AVAILABLE DATA below:

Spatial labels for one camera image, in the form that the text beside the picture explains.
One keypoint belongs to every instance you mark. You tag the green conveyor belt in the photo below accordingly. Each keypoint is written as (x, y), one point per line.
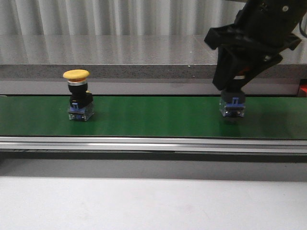
(155, 116)

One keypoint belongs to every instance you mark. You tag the white pleated curtain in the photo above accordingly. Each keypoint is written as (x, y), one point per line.
(115, 17)

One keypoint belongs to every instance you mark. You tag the yellow mushroom push button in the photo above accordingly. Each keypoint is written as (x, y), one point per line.
(81, 100)

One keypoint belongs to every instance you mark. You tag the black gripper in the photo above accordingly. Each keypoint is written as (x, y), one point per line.
(264, 25)

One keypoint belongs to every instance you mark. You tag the red box at right edge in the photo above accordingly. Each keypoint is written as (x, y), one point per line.
(302, 91)

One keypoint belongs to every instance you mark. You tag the grey stone counter slab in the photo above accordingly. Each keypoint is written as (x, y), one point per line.
(118, 64)

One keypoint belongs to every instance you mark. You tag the aluminium conveyor side rail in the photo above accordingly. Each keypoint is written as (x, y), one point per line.
(219, 145)

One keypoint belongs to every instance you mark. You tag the red mushroom push button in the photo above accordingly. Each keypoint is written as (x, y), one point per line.
(232, 102)

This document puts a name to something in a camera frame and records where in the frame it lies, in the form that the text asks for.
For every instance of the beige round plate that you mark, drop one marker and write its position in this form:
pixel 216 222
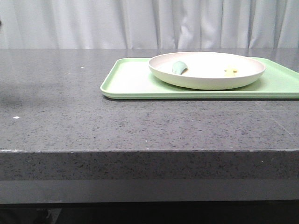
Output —
pixel 206 70

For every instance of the green plastic spoon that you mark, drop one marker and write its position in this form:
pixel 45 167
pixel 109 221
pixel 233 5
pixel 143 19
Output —
pixel 179 67

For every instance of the light green serving tray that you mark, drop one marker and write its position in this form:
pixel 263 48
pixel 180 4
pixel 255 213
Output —
pixel 130 78

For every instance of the yellow plastic fork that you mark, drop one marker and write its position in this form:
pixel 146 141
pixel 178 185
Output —
pixel 230 71

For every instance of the white pleated curtain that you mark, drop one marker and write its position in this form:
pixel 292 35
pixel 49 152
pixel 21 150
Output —
pixel 148 24

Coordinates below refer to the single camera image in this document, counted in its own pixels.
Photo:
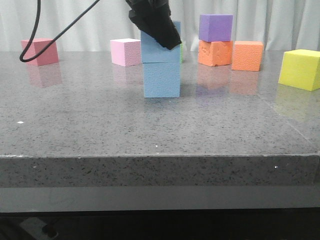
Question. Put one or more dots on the smooth orange foam cube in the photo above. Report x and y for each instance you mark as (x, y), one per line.
(247, 56)

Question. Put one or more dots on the light blue foam cube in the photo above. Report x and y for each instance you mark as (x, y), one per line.
(153, 52)
(161, 80)

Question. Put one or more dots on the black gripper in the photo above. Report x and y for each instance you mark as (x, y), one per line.
(147, 16)

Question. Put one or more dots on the grey curtain backdrop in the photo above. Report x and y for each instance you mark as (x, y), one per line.
(279, 24)

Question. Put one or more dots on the pink foam cube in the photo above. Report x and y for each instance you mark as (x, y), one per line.
(126, 52)

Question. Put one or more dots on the purple foam cube on orange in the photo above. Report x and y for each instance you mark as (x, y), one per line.
(215, 27)

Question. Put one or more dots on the green foam cube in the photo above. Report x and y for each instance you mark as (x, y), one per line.
(181, 47)

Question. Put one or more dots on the dented orange foam cube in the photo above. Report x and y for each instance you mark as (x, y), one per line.
(216, 53)

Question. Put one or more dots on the yellow foam cube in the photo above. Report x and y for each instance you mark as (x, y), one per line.
(301, 69)

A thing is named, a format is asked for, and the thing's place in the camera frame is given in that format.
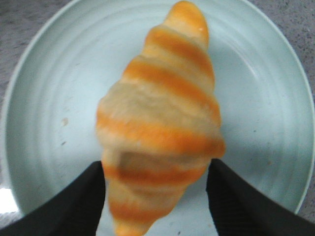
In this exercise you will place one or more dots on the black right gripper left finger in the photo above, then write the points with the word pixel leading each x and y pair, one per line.
pixel 75 211

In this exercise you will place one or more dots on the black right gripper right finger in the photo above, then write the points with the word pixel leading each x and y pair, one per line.
pixel 238 209

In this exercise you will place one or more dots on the orange striped croissant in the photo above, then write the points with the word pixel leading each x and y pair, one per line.
pixel 159 124

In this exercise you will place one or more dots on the light green plate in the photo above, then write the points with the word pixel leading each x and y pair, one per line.
pixel 267 114

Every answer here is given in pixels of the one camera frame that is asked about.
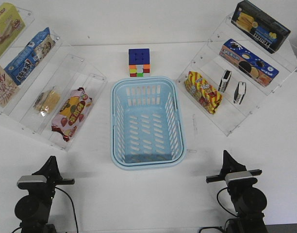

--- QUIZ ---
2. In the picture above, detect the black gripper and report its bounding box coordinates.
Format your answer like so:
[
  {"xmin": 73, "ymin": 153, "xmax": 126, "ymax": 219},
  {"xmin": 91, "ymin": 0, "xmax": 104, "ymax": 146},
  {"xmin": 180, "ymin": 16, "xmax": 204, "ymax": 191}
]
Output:
[
  {"xmin": 206, "ymin": 150, "xmax": 262, "ymax": 186},
  {"xmin": 32, "ymin": 155, "xmax": 75, "ymax": 192}
]

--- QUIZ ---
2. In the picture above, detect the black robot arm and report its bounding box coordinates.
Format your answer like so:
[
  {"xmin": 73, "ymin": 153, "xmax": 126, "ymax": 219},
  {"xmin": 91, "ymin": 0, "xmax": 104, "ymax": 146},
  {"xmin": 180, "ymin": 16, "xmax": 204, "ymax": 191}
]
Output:
[
  {"xmin": 206, "ymin": 150, "xmax": 268, "ymax": 233},
  {"xmin": 15, "ymin": 156, "xmax": 75, "ymax": 233}
]

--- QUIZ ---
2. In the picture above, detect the black white tissue pack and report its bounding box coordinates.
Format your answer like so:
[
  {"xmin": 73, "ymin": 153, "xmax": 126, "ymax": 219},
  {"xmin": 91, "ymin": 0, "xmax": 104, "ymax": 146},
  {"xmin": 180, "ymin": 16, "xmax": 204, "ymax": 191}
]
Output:
[{"xmin": 218, "ymin": 70, "xmax": 232, "ymax": 93}]

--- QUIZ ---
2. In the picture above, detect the light blue plastic basket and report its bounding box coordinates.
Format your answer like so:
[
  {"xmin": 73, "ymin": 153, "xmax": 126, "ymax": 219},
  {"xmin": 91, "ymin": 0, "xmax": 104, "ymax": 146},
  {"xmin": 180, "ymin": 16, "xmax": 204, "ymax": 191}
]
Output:
[{"xmin": 110, "ymin": 76, "xmax": 187, "ymax": 170}]

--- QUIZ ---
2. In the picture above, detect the pink strawberry snack packet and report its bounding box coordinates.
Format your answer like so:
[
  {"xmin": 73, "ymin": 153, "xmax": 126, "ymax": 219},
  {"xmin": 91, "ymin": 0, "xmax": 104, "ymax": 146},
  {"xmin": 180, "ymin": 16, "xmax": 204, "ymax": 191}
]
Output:
[{"xmin": 51, "ymin": 87, "xmax": 93, "ymax": 142}]

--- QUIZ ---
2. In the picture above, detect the left clear acrylic shelf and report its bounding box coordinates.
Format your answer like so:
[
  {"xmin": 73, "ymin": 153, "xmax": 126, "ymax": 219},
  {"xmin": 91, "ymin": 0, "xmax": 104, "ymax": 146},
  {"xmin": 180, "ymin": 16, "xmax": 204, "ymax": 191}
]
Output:
[{"xmin": 0, "ymin": 7, "xmax": 107, "ymax": 150}]

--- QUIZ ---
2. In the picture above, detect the clear acrylic shelf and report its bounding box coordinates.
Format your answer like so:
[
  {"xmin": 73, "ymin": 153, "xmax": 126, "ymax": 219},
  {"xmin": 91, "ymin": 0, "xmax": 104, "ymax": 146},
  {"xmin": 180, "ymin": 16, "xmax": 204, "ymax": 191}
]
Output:
[
  {"xmin": 176, "ymin": 15, "xmax": 297, "ymax": 135},
  {"xmin": 0, "ymin": 7, "xmax": 107, "ymax": 150}
]

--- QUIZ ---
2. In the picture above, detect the red yellow striped snack packet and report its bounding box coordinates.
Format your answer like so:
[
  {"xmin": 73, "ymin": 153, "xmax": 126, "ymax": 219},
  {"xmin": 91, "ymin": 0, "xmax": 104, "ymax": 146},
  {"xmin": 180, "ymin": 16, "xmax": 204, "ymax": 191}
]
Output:
[{"xmin": 184, "ymin": 71, "xmax": 223, "ymax": 115}]

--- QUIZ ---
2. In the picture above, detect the right clear acrylic shelf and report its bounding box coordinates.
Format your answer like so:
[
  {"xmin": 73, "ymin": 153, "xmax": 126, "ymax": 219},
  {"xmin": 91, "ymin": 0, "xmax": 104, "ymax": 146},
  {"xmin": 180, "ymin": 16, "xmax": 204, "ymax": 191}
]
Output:
[{"xmin": 176, "ymin": 15, "xmax": 297, "ymax": 135}]

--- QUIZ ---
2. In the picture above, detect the beige Pocky box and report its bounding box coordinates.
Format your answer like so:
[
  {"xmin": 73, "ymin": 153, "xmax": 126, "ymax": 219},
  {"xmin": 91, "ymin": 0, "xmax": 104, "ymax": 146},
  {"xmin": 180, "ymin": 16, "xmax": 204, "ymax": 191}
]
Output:
[{"xmin": 0, "ymin": 66, "xmax": 19, "ymax": 107}]

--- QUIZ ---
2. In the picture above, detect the blue cookie bag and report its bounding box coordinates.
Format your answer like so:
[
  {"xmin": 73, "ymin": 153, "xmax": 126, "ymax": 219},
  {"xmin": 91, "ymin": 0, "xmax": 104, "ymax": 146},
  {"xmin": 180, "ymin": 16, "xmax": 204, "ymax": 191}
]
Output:
[{"xmin": 4, "ymin": 27, "xmax": 55, "ymax": 85}]

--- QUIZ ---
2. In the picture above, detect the blue Oreo box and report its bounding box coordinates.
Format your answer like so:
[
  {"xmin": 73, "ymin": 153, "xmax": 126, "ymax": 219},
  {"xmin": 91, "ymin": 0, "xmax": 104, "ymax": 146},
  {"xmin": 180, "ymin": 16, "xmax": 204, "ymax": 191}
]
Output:
[{"xmin": 219, "ymin": 39, "xmax": 279, "ymax": 87}]

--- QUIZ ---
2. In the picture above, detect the dark blue wafer box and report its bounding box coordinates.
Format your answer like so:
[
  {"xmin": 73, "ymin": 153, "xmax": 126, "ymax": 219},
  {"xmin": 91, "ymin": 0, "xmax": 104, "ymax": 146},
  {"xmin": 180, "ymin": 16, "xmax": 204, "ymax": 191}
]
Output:
[{"xmin": 231, "ymin": 0, "xmax": 291, "ymax": 54}]

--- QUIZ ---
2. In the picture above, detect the multicolour rubik's cube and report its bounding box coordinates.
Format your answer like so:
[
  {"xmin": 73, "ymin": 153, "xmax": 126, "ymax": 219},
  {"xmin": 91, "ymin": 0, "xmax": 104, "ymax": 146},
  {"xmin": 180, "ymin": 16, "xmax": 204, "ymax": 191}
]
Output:
[{"xmin": 128, "ymin": 48, "xmax": 150, "ymax": 77}]

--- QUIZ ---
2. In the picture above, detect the yellow-green snack box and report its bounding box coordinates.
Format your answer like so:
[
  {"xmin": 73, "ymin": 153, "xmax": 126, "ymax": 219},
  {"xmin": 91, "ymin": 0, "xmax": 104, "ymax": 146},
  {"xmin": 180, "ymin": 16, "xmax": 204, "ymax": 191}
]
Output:
[{"xmin": 0, "ymin": 2, "xmax": 25, "ymax": 57}]

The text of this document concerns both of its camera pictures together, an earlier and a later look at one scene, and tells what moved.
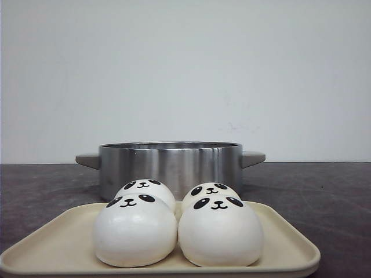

End of AVAILABLE DATA.

Go through the data and show each line that holds "snack".

2. In the picture above, detect the pink strawberry snack packet and report its bounding box coordinates.
2. In the picture above, detect the red yellow striped snack packet and report its bounding box coordinates.
2. In the picture above, detect the yellow-green snack box and report its bounding box coordinates.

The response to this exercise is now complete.